Step 3: Deploy the gateway and routing rule

  1. By default, a GatewayClass is created when you install Gateway with Inference Extension. Run the following command to verify its existence.

    kubectl get gatewayclass

    If the GatewayClass resource is not found, create it manually.

    Create a GatewayClass

    Save the following YAML content to a file named gatewayclass.yaml, and then run the kubectl apply -f gatewayclass.yaml command.

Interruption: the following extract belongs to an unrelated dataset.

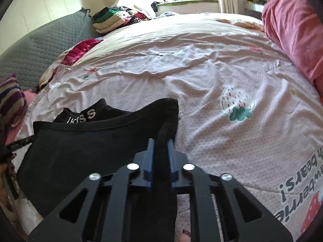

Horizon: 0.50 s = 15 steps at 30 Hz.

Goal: Fold small clothes
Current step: 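Open both grippers and release the folded hem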

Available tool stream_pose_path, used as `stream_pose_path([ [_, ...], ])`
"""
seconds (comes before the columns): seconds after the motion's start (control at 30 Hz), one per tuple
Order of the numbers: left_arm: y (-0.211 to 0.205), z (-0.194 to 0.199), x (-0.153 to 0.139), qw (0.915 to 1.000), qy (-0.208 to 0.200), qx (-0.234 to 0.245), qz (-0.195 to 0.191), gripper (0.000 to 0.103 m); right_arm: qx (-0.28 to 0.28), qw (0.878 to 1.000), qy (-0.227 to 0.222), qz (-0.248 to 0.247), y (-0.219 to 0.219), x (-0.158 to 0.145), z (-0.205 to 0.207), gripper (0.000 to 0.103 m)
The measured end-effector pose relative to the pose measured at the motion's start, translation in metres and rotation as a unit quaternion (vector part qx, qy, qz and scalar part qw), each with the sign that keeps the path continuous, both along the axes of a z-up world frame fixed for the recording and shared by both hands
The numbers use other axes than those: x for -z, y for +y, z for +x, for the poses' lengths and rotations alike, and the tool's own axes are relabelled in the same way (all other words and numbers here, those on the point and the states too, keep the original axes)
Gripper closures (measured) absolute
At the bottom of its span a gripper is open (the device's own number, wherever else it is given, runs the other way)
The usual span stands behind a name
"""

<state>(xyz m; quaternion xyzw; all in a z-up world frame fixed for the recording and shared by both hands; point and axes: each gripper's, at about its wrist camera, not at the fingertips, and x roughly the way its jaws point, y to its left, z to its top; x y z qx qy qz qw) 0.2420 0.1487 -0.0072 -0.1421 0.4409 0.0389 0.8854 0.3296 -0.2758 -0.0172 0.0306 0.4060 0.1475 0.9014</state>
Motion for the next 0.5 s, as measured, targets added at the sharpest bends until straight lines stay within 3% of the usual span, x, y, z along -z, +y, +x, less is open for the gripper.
stream_pose_path([
  [0.27, -0.005, -0.01, -0.029, 0.9979, -0.056, -0.003, 0.032, 0.103, 0.018, 0.999, -0.043, 0.014, -0.008, -0.02, -0.006, 0.097],
  [0.5, -0.004, -0.002, -0.006, 0.9989, -0.018, -0.006, 0.043, 0.103, 0.032, 0.999, -0.006, -0.011, -0.006, 0.002, 0.003, 0.096],
])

    apiVersion: gateway.networking.k8s.io/v1
    kind: GatewayClass
    metadata:
      name: ack-gateway
    spec:
      controllerName: gateway.envoyproxy.io/gatewayclass-controller
  2. Create gateway.yaml.

    apiVersion: gateway.networking.k8s.io/v1
    kind: Gateway
    metadata:
      name: mock-gateway
    spec:
      gatewayClassName: ack-gateway
      infrastructure:
        parametersRef:
          group: gateway.envoyproxy.io
          kind: EnvoyProxy
          name: custom-proxy-config
      listeners:
        - name: llm-gw
          protocol: HTTP
          port: 80
    ---
    apiVersion: gateway.envoyproxy.io/v1alpha1
    kind: EnvoyProxy
    metadata:
      name: custom-proxy-config
      namespace: default
    spec:
      provider:
        type: Kubernetes
        kubernetes:
          envoyService:
            type: ClusterIP
    ---
    apiVersion: gateway.envoyproxy.io/v1alpha1
    kind: ClientTrafficPolicy
    metadata:
      name: mock-client-buffer-limit
    spec:
      connection:
        bufferLimit: 20Mi
      targetRefs:
        - group: gateway.networking.k8s.io
          kind: Gateway
          name: mock-gateway
    ---
  3. Create httproute.yaml.

    apiVersion: gateway.networking.k8s.io/v1
    kind: HTTPRoute
    metadata:
      name: mock-route
    spec:
      parentRefs:
      - group: gateway.networking.k8s.io
        kind: Gateway
        name: mock-gateway
        sectionName: llm-gw
      rules:
      - backendRefs:
        - group: inference.networking.x-k8s.io
          kind: InferencePool
          name: mock-pool
          weight: 1
        matches:
        - path:
            type: PathPrefix
            value: /
  4. Deploy the gateway and routing rule.

    kubectl apply -f gateway.yaml
    kubectl apply -f httproute.yaml

Step 4: Send a test request

  1. Retrieve the gateway IP address.

    export GATEWAY_ADDRESS=$(kubectl get gateway/mock-gateway -o jsonpath='{.status.addresses[0].value}')
    echo ${GATEWAY_ADDRESS}
  2. Send a request from the test application.

    kubectl exec deployment/sleep -it -- curl -X POST ${GATEWAY_ADDRESS}/v1/chat/completions \
      -H 'Content-Type: application/json' -H "Host: example.com" -v -d '{
        "model": "mock",
        "max_completion_tokens": 100,
        "temperature": 0,
        "messages": [
          {
            "role": "user",
            "content": "introduce yourself"
          }
        ]
    }'

    Expected output:

    *   Trying 192.168.12.230:80...
    * Connected to 192.168.12.230 (192.168.12.230) port 80
    > POST /v1/chat/completions HTTP/1.1
    > Host: example.com
    > User-Agent: curl/8.8.0
    > Accept: */*
    > Content-Type: application/json
    > Content-Length: 184
    > 
    * upload completely sent off: 184 bytes
    < HTTP/1.1 200 OK
    < date: Tue, 27 May 2025 08:21:37 GMT
    < server: uvicorn
    < content-length: 354
    < content-type: application/json
    < 
    * Connection #0 to host 192.168.12.230 left intact
    {"id":"3bcc1fdd-e514-4a06-95aa-36c904015639","object":"chat.completion","created":1748334097.297188,"model":"mock","choices":[{"index":"0","message":{"role":"assistant","content":"As a mock AI Assitant, I can only echo your last message: introduce yourself"},"finish_reason":"stop"}],"usage":{"prompt_tokens":18,"completion_tokens":76,"total_tokens":94}}

Step 5: Clean up the environment

If you no longer need this environment, clean it up:

  • Delete the cluster resources:

    # Delete the gateway and route.
    kubectl delete -f gateway.yaml
    kubectl delete -f httproute.yaml
    # Delete the test application.
    kubectl delete -f sleep.yaml
    # Delete the backend application.
    kubectl delete -f mock-vllm.yaml
    kubectl delete -f inference-rule.yaml
  • On the Component Management page, search for Gateway with Inference Extension, and then click Uninstall on the component card.